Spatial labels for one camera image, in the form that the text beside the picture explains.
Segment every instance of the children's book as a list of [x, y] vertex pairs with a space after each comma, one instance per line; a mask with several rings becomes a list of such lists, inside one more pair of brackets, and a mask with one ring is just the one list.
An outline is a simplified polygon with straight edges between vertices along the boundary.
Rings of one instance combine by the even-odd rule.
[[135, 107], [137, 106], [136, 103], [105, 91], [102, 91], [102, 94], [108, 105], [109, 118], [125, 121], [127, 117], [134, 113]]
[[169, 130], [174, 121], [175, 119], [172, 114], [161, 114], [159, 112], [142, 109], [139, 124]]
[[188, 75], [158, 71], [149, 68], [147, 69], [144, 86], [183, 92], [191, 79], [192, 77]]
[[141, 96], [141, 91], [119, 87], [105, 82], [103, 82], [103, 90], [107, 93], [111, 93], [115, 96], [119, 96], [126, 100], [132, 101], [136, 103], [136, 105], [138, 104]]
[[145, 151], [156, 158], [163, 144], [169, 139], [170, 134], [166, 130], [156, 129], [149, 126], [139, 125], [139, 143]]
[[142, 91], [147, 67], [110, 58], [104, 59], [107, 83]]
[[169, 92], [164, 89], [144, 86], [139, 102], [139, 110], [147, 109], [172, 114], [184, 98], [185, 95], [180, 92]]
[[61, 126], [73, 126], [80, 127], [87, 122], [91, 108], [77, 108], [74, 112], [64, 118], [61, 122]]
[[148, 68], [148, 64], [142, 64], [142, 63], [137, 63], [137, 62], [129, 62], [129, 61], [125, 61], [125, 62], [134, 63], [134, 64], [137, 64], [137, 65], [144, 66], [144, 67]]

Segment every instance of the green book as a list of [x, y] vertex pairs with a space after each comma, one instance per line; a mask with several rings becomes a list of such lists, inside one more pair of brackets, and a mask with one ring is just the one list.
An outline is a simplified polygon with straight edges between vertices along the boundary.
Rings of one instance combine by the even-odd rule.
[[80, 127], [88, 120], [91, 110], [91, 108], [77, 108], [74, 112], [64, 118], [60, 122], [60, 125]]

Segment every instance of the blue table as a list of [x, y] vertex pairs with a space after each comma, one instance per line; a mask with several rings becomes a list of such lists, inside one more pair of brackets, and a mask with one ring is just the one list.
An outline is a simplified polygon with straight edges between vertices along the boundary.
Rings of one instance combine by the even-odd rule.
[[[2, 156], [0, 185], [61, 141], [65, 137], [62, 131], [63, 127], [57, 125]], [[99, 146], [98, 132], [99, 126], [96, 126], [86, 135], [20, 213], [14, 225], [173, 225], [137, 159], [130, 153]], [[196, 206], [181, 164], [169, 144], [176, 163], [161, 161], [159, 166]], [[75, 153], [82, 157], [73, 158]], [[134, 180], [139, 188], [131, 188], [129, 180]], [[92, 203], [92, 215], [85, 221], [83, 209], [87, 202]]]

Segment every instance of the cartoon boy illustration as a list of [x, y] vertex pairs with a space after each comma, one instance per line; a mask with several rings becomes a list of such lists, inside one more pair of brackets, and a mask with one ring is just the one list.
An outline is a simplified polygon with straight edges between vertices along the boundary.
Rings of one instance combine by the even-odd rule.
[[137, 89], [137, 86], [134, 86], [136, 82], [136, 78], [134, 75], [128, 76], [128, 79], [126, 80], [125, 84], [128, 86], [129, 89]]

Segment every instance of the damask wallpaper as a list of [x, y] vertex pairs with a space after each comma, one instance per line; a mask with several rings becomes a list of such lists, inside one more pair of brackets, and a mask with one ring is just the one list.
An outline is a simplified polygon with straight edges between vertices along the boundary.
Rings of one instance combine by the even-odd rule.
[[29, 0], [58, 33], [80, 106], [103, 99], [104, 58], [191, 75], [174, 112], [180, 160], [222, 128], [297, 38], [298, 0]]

★ ★ ★ ★ ★ ★ ★

- WORK INSTRUCTION: Reproduce the records in full, exactly as written.

- ANSWER TO THIS TASK:
Spatial labels for one camera image, in the form that the text beside the picture explains.
Segment every instance of the children's book as a list of [x, y] vertex pairs with a space after each comma, one instance per line; a mask with several rings becomes a list of such lists, inside one more pair of brackets, and a mask with one ring is just the one list.
An outline is a simplified polygon with straight edges between vertices along the boundary.
Rings of one instance combine by the even-odd rule.
[[135, 107], [137, 106], [136, 103], [105, 91], [102, 91], [102, 94], [108, 105], [109, 118], [125, 121], [127, 117], [134, 113]]
[[169, 130], [174, 121], [175, 119], [172, 114], [161, 114], [159, 112], [142, 109], [139, 124]]
[[188, 75], [158, 71], [149, 68], [147, 69], [144, 86], [183, 92], [191, 79], [192, 77]]
[[141, 96], [141, 91], [119, 87], [105, 82], [103, 82], [103, 90], [107, 93], [111, 93], [115, 96], [119, 96], [126, 100], [132, 101], [136, 103], [136, 105], [138, 104]]
[[145, 151], [156, 158], [163, 144], [169, 139], [170, 134], [166, 130], [156, 129], [149, 126], [139, 125], [139, 143]]
[[142, 91], [147, 67], [110, 58], [104, 59], [107, 83]]
[[169, 92], [164, 89], [144, 86], [139, 102], [139, 110], [147, 109], [172, 114], [184, 98], [185, 95], [180, 92]]
[[61, 126], [73, 126], [80, 127], [87, 122], [91, 108], [77, 108], [74, 112], [64, 118], [61, 122]]
[[148, 68], [148, 64], [142, 64], [142, 63], [137, 63], [137, 62], [129, 62], [129, 61], [125, 61], [125, 62], [134, 63], [134, 64], [137, 64], [137, 65], [144, 66], [144, 67]]

Segment every instance of the green book as a list of [x, y] vertex pairs with a space after each comma, one instance per line; a mask with several rings becomes a list of such lists, inside one more pair of brackets, and a mask with one ring is just the one list.
An outline is a simplified polygon with straight edges between vertices along the boundary.
Rings of one instance combine by the even-odd rule.
[[80, 127], [88, 120], [91, 110], [91, 108], [77, 108], [74, 112], [64, 118], [60, 122], [60, 125]]

Segment every instance of the blue table as a list of [x, y] vertex pairs with a space after each comma, one instance per line; a mask with several rings becomes a list of such lists, inside one more pair of brackets, and a mask with one ring is just the one list.
An outline is a simplified polygon with straight edges between vertices along the boundary.
Rings of one instance combine by the even-odd rule.
[[[2, 156], [0, 185], [61, 141], [65, 137], [62, 131], [63, 127], [57, 125]], [[99, 146], [98, 132], [99, 126], [96, 126], [86, 135], [20, 213], [14, 225], [173, 225], [137, 159], [130, 153]], [[196, 206], [181, 164], [169, 144], [176, 163], [161, 161], [159, 166]], [[75, 153], [82, 157], [73, 158]], [[134, 180], [139, 188], [131, 188], [129, 180]], [[92, 203], [92, 215], [85, 221], [83, 209], [87, 202]]]

Segment every instance of the cartoon boy illustration as a list of [x, y] vertex pairs with a space after each comma, one instance per line; a mask with several rings becomes a list of such lists, inside one more pair of brackets, and a mask with one ring is just the one list.
An outline is a simplified polygon with straight edges between vertices along the boundary.
Rings of one instance combine by the even-odd rule.
[[137, 89], [137, 86], [134, 86], [136, 82], [136, 78], [134, 75], [128, 76], [128, 79], [126, 80], [125, 84], [128, 86], [129, 89]]

Segment every instance of the damask wallpaper as a list of [x, y] vertex pairs with a space after each comma, one instance per line; a mask with several rings becomes a list of such lists, inside one more pair of brackets, and a mask with one ring is just the one list.
An outline is a simplified polygon with straight edges between vertices along the boundary.
Rings of one instance combine by the even-odd rule.
[[29, 0], [58, 33], [80, 106], [103, 99], [104, 58], [191, 75], [174, 112], [180, 160], [222, 128], [297, 38], [298, 0]]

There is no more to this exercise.